◆ Assignment
Would you please return every line from the listing that contains the word "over"?

◆ Source material

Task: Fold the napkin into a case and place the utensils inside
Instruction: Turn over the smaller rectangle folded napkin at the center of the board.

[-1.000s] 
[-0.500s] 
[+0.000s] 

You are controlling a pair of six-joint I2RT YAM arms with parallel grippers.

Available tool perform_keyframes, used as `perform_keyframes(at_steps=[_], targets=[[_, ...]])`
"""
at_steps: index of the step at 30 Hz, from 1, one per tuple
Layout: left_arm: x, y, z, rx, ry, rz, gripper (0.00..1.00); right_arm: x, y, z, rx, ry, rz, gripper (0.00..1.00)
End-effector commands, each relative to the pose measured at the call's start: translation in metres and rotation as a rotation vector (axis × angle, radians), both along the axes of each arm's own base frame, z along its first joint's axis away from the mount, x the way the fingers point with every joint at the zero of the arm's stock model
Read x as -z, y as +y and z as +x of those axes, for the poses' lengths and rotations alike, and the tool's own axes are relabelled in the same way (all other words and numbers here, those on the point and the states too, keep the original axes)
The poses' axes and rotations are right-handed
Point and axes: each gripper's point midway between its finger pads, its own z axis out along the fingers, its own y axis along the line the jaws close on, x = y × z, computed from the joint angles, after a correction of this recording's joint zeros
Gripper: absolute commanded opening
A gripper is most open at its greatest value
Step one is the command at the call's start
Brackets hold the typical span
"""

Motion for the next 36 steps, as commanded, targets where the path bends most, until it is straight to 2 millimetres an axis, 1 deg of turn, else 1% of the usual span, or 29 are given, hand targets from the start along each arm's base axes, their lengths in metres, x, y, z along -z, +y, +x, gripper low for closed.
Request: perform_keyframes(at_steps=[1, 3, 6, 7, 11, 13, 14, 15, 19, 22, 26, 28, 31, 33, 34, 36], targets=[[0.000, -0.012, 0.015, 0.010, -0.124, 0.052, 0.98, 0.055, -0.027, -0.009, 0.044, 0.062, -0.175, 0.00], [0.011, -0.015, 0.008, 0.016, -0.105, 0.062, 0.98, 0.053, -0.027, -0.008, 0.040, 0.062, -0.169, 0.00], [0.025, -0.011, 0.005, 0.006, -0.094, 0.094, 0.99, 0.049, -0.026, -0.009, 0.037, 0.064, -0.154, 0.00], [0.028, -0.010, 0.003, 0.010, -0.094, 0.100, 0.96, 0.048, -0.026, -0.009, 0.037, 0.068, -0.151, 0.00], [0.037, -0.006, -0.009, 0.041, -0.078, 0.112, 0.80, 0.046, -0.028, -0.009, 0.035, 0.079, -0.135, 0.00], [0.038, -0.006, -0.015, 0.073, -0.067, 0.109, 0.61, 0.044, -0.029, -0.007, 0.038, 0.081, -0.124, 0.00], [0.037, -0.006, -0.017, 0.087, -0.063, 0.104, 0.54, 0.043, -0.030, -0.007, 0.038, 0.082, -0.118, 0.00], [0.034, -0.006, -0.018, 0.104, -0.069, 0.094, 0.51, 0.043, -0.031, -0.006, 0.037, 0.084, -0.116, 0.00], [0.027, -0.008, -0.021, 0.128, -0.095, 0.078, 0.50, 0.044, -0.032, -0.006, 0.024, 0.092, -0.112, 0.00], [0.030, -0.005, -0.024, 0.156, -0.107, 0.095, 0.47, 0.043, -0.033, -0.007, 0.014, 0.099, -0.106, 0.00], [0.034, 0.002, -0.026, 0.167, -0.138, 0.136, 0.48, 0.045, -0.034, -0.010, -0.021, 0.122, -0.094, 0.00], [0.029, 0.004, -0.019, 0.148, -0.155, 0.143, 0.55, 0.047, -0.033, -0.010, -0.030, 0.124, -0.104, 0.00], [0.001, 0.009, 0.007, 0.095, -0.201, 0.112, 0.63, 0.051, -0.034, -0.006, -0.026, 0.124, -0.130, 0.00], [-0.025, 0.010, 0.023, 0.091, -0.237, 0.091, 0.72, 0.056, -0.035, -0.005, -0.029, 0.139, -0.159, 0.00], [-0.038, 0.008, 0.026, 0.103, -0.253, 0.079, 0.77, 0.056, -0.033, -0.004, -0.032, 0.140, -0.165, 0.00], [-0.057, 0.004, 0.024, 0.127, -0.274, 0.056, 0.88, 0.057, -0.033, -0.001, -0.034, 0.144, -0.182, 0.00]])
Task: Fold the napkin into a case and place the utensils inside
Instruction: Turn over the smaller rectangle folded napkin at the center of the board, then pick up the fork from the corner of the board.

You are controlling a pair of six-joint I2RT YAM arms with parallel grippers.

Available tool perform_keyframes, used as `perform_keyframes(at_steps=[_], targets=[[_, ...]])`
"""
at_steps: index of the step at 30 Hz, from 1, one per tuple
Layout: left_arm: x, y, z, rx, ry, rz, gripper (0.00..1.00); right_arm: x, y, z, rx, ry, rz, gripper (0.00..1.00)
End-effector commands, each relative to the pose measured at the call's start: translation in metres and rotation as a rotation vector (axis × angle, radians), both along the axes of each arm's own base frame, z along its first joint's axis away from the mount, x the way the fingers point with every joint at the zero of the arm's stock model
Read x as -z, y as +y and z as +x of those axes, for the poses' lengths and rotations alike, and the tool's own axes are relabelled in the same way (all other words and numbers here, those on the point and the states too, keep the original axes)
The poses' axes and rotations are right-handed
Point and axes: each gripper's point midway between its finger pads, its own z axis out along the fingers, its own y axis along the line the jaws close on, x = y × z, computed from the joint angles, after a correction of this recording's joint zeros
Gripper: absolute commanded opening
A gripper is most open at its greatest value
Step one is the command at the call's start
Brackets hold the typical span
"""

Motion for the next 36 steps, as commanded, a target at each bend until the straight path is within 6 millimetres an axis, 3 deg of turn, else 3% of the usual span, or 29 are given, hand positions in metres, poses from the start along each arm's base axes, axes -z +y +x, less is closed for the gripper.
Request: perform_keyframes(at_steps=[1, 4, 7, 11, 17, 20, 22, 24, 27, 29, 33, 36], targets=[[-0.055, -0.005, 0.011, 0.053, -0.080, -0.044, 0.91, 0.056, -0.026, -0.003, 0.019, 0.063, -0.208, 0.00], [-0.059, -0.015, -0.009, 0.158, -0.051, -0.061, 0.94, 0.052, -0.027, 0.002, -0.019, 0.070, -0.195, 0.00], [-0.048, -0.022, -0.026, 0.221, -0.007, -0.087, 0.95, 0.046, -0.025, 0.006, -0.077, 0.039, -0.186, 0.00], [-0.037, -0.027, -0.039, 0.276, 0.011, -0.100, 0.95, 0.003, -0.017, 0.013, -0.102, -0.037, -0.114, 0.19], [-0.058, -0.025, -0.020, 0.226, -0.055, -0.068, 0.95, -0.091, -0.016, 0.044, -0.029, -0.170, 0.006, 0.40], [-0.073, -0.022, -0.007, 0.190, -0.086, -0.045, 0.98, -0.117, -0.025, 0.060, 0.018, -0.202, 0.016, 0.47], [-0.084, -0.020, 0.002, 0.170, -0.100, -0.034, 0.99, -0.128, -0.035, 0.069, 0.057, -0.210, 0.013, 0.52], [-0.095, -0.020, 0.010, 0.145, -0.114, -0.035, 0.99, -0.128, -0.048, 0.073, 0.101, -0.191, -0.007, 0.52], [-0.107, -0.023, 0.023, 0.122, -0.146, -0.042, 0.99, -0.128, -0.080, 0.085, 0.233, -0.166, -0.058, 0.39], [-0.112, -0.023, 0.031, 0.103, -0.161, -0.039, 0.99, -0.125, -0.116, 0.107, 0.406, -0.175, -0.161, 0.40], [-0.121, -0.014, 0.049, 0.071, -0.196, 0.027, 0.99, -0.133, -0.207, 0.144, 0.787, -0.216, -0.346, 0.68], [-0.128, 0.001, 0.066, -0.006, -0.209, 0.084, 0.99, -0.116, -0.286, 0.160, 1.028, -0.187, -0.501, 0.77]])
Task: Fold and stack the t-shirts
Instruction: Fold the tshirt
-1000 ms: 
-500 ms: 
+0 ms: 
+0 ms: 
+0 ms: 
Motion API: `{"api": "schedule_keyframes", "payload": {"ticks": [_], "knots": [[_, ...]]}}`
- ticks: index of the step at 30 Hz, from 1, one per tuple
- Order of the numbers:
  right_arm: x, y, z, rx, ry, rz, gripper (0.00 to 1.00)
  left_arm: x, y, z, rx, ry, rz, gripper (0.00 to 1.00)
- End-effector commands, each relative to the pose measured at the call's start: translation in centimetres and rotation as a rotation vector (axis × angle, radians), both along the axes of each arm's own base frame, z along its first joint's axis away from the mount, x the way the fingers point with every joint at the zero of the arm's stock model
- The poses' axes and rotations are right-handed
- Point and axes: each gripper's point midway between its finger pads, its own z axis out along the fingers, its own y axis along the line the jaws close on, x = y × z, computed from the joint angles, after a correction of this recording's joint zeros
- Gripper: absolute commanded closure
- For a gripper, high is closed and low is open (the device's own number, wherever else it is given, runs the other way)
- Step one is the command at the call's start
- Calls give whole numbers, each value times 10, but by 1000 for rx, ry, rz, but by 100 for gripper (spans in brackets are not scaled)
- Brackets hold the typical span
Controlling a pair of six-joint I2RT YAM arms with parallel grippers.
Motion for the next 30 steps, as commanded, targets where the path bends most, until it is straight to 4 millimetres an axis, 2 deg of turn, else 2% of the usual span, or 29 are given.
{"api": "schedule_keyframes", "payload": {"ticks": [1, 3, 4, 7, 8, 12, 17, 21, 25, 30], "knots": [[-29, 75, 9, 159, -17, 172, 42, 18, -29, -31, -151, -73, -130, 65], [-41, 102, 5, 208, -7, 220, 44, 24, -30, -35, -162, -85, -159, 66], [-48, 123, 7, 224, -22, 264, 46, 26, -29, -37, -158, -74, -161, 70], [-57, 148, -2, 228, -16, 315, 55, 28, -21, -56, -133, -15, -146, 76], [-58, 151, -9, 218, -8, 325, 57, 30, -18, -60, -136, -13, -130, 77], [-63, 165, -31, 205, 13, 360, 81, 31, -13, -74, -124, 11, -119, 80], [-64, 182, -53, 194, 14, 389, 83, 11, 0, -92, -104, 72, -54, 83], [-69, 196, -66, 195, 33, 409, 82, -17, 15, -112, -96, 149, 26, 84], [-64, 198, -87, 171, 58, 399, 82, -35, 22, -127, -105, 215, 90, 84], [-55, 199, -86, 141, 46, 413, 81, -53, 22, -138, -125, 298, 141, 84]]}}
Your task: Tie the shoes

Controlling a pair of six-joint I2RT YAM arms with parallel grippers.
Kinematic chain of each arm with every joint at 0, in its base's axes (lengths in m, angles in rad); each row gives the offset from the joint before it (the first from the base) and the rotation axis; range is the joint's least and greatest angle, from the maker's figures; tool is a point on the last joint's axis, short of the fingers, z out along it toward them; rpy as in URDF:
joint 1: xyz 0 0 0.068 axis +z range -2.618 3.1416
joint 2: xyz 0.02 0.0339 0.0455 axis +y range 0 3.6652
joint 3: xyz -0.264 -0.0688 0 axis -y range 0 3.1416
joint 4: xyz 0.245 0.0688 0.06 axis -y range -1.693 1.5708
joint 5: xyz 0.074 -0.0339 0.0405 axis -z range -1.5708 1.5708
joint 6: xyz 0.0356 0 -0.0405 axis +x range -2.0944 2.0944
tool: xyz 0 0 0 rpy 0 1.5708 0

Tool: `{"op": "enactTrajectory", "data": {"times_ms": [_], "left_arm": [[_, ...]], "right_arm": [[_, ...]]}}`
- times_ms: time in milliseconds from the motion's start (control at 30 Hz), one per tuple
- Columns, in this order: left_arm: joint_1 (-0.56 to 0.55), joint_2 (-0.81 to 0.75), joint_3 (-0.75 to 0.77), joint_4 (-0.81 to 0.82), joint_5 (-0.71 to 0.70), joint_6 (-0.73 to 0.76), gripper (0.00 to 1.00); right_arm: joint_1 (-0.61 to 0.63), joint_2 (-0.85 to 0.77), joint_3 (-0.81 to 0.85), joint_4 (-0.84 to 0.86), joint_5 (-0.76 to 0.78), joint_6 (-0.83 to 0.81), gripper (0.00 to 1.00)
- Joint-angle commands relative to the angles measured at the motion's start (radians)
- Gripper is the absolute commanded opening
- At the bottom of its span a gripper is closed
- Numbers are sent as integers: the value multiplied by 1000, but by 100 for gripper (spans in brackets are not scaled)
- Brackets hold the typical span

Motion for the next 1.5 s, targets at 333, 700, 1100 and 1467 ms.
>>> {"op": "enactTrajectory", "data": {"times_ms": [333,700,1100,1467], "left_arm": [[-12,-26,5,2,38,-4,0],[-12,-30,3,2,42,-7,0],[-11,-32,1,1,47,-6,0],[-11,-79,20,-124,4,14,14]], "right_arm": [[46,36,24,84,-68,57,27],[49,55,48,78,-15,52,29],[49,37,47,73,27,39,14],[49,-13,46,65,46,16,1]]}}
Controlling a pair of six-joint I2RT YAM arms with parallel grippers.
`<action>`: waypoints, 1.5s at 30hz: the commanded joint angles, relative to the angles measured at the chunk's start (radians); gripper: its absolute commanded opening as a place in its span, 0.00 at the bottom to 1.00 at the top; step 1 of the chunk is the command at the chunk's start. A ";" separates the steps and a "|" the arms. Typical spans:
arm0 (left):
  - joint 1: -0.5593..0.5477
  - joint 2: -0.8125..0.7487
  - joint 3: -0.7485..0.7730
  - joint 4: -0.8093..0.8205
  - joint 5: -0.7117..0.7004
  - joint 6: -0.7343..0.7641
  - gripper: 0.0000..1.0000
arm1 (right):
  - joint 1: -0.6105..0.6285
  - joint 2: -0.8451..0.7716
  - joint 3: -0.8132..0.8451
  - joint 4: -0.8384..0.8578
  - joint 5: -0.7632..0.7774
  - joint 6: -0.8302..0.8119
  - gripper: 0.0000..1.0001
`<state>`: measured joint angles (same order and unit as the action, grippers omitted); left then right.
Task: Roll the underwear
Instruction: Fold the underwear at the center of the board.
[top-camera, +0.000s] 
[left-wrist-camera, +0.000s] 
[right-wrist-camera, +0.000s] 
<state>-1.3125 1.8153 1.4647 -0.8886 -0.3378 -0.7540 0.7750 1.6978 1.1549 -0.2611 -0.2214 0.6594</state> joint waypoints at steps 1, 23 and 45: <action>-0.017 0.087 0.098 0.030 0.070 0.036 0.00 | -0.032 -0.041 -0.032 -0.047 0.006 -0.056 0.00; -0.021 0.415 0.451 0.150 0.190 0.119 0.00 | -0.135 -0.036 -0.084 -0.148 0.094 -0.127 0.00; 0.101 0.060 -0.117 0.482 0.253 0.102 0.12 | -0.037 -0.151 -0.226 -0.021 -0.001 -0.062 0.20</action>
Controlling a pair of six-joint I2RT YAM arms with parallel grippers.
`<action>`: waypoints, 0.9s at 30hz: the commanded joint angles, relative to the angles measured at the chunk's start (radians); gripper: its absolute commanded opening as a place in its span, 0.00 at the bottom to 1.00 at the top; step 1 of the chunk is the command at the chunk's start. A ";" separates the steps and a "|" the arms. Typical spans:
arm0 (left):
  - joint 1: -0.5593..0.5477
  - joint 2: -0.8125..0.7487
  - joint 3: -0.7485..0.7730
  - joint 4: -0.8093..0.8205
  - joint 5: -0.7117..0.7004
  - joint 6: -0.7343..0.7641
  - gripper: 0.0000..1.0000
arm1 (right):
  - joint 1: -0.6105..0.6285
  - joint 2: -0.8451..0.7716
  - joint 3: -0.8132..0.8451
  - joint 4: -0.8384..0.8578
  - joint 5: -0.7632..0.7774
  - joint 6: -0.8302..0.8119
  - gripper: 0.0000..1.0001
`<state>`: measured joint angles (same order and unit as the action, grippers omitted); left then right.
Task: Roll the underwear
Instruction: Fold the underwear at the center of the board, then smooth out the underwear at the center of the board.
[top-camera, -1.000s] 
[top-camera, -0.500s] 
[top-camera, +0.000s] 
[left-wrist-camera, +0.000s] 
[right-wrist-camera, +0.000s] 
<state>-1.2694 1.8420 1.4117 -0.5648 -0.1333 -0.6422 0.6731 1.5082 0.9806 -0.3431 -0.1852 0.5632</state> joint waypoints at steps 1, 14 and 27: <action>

◆ Exercise output
Instruction: Turn over the smaller rectangle folded napkin at the center of the board.
Instruction: Turn over the smaller rectangle folded napkin at the center of the board, then pick up the fork from the corner of the board.

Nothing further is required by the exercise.